Механик-водитель у меня хороший, хоть и молодой, только перед войной закончил учебную роту. Он пришел в наш экипаж утром 22 июня на место погибшего при бомбежке старшего сержанта Гордуладзе. Был он небольшого роста, немного щупловатый и не внушал доверия. Но каким надежным оказался! Почти весь бой вел с открытым люком. Он сильно рисковал, но зато прекрасно помогал мне ориентироваться.
Укрывшись за подбитыми танками, ищу цель. И вот из-за кустов выползает тяжелый немецкий танк Т-IV. Это серьезно, у него 75 мм пушка. Опять, затаив дыхание, навожу прицел. Фашист нас не замечает. Нажимаю на спуск. Выстрел! Гусеница расстилается по земле, а сам танк разворачивается и замирает. Всаживаю в него несколько снарядов. Стрелок-радист пулеметным огнем укладывает на землю выскочивших танкистов. Порядок. Танк подбит. Танкисты уничтожены. И тут вновь получаем удар снарядом. Ищу противника и вижу как , развернув на нас башню, ведет огонь уходящий немецкий танк. Посылаю ему вдогонку несколько снарядов и вижу, что прямо на нас несется Т-34. Механик-водитель едва успел уйти от столкновения. Т-34 остановился. Из башенного люка выпал танкист.

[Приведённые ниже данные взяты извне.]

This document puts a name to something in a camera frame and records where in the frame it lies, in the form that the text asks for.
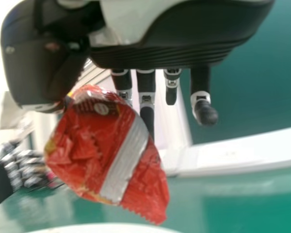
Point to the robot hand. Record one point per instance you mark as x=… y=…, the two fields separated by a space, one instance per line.
x=14 y=165
x=160 y=36

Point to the red biscuit packet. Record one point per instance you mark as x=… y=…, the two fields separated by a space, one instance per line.
x=99 y=155

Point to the plate with brown leaf pattern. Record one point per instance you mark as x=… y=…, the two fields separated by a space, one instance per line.
x=106 y=229

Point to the white upright frame post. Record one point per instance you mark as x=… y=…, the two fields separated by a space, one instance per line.
x=184 y=126

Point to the white table edge rail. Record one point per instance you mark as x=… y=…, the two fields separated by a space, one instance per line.
x=232 y=155

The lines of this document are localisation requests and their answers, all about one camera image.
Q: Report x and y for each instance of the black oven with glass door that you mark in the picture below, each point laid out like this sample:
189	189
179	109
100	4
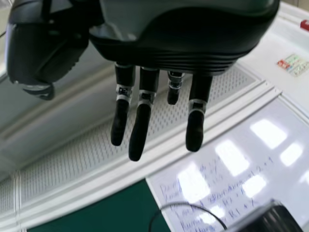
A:
282	220

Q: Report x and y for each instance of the red and green sticker label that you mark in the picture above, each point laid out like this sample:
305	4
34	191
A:
293	64

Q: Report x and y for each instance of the small red label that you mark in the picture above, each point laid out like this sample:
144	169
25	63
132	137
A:
305	24

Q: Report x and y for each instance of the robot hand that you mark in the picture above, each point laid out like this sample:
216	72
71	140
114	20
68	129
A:
169	36

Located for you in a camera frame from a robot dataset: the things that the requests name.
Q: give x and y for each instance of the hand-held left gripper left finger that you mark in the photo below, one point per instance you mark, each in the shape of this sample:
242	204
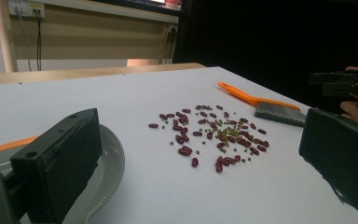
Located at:
59	161

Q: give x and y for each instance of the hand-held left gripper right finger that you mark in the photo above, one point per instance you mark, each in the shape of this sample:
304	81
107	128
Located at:
345	152

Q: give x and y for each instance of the grey round plate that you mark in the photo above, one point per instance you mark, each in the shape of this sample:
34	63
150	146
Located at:
112	161

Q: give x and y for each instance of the orange brush with grey bristles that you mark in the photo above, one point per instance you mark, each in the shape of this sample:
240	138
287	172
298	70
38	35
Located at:
270	109

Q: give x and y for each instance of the pile of red and green beans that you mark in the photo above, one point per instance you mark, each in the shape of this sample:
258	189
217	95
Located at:
227	137

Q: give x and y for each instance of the light wooden desk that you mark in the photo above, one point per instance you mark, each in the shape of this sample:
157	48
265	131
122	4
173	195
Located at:
84	34

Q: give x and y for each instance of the white power strip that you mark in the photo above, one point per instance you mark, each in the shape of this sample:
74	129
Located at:
26	7

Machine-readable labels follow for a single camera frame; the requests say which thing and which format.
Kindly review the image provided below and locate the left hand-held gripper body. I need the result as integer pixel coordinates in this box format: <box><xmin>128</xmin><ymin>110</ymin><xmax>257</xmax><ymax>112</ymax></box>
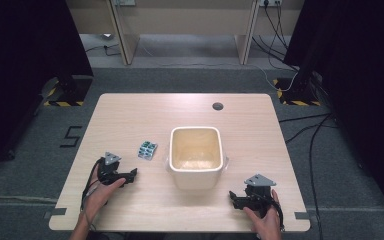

В это время немцы начали выходить из боя, посылая в небо сигнальные ракеты. Наши танки по одиночке и группами направились на сборный пункт. Добрались до него, как говорится, на «честном слове». Трак гусеницы был наполовину вырван и держался на одной треснутой проушине.
…Спасибо за танк Т-34. Скольким он спас жизнь! Это не Т-26, БТ-5, БТ-7, броня которых пробивалась крупнокалиберным пулеметом. Окруженные внутри с трех сторон бензобаками, они горели как спичечные коробки. Хотя Т-34 тоже пробивался и горел, но только от снарядов калибром более 50 мм. У немецких танков, как и противотанковой артиллерии на вооружении были 37 мм пушки. Исключение составляли тяжелые танки Т-IV с 75 мм пушкой, но их было не много.
…Этот бой я описал подробно потому, что он до сих пор стоит перед глазами, и мне хотелось, чтобы Вы почувствовали его динамику и жестокость».